_TASK GOAL:_
Keep the pictures out and restate every record exactly.

(RAW DATA)

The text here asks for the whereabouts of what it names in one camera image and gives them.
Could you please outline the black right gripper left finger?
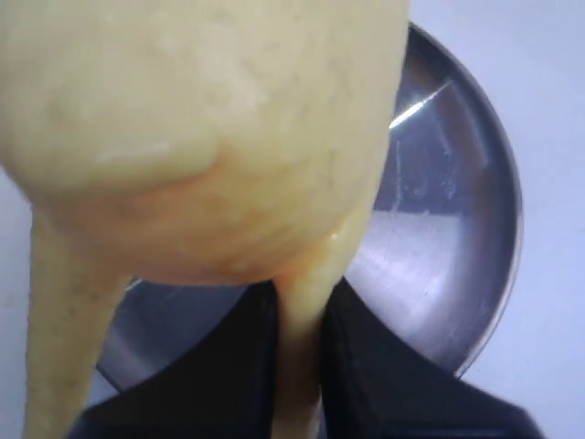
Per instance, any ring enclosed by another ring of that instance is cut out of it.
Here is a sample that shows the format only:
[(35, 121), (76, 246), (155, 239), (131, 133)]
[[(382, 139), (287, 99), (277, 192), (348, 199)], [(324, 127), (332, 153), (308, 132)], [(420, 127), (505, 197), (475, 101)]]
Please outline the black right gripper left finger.
[(115, 394), (85, 409), (74, 438), (268, 438), (277, 299), (246, 287), (131, 286), (100, 371)]

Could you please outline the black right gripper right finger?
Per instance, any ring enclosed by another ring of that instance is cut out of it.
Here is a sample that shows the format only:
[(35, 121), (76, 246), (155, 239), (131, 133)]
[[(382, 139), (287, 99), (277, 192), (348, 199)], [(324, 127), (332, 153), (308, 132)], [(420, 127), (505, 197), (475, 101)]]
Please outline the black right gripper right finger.
[(331, 438), (540, 438), (522, 408), (455, 378), (400, 340), (347, 281), (321, 331), (320, 381)]

(End RAW DATA)

_ANSWER FOR THIS EXERCISE:_
The text here asks for the whereabouts of what it names in one camera image and gives them.
Could you please outline the black right gripper left finger?
Per instance, any ring enclosed by another ring of that instance is cut out of it.
Here is a sample that shows the format only:
[(35, 121), (76, 246), (155, 239), (131, 133)]
[[(382, 139), (287, 99), (277, 192), (348, 199)], [(324, 127), (332, 153), (308, 132)], [(420, 127), (505, 197), (475, 101)]]
Please outline the black right gripper left finger.
[(115, 394), (85, 409), (74, 438), (268, 438), (277, 299), (246, 287), (131, 286), (100, 371)]

Could you please outline the black right gripper right finger?
Per instance, any ring enclosed by another ring of that instance is cut out of it.
Here is a sample that shows the format only:
[(35, 121), (76, 246), (155, 239), (131, 133)]
[[(382, 139), (287, 99), (277, 192), (348, 199)], [(324, 127), (332, 153), (308, 132)], [(420, 127), (505, 197), (475, 101)]]
Please outline the black right gripper right finger.
[(331, 438), (540, 438), (522, 408), (455, 378), (400, 340), (347, 281), (321, 331), (320, 381)]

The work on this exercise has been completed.